Segundo o ‘The Independent’, o presidente dos Estados Unidos participa esta quarta-feira numa mesa-redonda com altos responsáveis militares, dirigentes das principais empresas de defesa, tecnológicas e investidores. O encontro encerra a Cimeira de Defesa e Inovação, realizada no U.S. Army War College, na Pensilvânia.
Trump deverá exigir um aumento substancial da capacidade industrial e anunciar novos investimentos no setor da defesa naquele estado. A administração considera que a atual produção não acompanha o ritmo das operações militares nem permite repor rapidamente o material enviado para os aliados.
A pressão já tinha sido transmitida na terça-feira pelo general Dan Caine, chefe do Estado-Maior Conjunto das Forças Armadas dos EUA. “Vão mais depressa. Por favor, vão mais depressa. Pensem de forma mais ousada”, pediu aos representantes da indústria, defendendo que as empresas têm de acompanhar a velocidade da guerra moderna.
Os Estados Unidos enviaram armamento no valor de milhares de milhões de dólares para países aliados e consumiram grandes quantidades de munições de precisão nas suas próprias operações. Esta procura está a levantar dúvidas sobre os níveis disponíveis de intercetores, mísseis e outros sistemas considerados essenciais.
De acordo com o ‘The Independent’, Trump tem pressionado pessoalmente os fabricantes. No final de junho, reuniu na Casa Branca empresas produtoras de munições para exigir um aumento do volume e maior rapidez nas entregas.
A Casa Branca vê também este esforço como parte de uma estratégia mais ampla para reconstruir a capacidade industrial dos Estados Unidos. O investimento do Pentágono deverá servir para abrir novas fábricas, reforçar fornecedores nacionais e desenvolver métodos de fabrico mais rápidos.
A subida da procura está igualmente a alterar o setor. Empresas emergentes financiadas por investidores de Silicon Valley começam a desafiar os grandes contratantes tradicionais, prometendo fabricar sistemas militares de forma mais rápida e barata.
Fabricantes estabelecidos, entre os quais a Northrop Grumman e a L3Harris, estão entretanto a investir em impressão 3D e noutras técnicas avançadas para acelerar a produção de motores de foguetes, componentes de mísseis e equipamento crítico.
Michael Duffey, responsável pelas aquisições do Pentágono, explicou que o Departamento da Defesa está a recorrer a contratos de longo prazo para dar às empresas maior segurança antes de investirem na expansão das fábricas.
Cerca de 20 mil milhões de dólares, aproximadamente 17,5 mil milhões de euros, em investimento privado já estarão associados a planos para aumentar a produção de mísseis Patriot e de outros sistemas com elevada procura.

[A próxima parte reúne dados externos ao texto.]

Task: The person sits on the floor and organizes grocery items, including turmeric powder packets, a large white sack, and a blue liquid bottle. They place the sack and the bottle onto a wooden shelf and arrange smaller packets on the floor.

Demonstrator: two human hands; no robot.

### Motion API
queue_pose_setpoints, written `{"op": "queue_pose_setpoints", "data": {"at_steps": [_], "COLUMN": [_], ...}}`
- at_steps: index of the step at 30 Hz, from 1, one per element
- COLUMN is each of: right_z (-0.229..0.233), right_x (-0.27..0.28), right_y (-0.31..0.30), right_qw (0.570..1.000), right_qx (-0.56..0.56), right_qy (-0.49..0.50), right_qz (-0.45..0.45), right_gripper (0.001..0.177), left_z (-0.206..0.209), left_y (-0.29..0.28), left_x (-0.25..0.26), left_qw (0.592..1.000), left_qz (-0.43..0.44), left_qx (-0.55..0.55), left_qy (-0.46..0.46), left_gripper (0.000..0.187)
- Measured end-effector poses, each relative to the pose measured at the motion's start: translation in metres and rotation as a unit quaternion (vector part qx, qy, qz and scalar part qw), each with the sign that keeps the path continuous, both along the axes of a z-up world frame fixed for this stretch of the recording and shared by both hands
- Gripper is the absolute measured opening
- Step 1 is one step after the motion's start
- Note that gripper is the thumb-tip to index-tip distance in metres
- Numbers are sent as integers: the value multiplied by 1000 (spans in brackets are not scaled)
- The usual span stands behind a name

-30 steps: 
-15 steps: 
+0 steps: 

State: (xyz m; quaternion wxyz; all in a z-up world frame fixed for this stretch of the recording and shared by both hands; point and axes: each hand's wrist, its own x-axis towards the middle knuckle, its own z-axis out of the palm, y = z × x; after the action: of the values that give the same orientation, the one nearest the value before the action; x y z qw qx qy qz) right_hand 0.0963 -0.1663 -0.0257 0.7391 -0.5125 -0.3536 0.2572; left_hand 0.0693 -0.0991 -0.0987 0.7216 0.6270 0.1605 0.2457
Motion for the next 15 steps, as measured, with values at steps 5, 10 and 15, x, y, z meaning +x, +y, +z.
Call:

A conversão é aproximada e utiliza a taxa de referência do Banco Central Europeu de 15 de julho.
“O ambiente mundial exige agora que produzamos a esta escala, a esta velocidade e neste volume”, afirmou Duffey. Para Washington, a questão deixou de ser apenas desenvolver armamento mais avançado: é conseguir fabricá-lo em quantidade suficiente antes que os arsenais sejam pressionados ainda mais.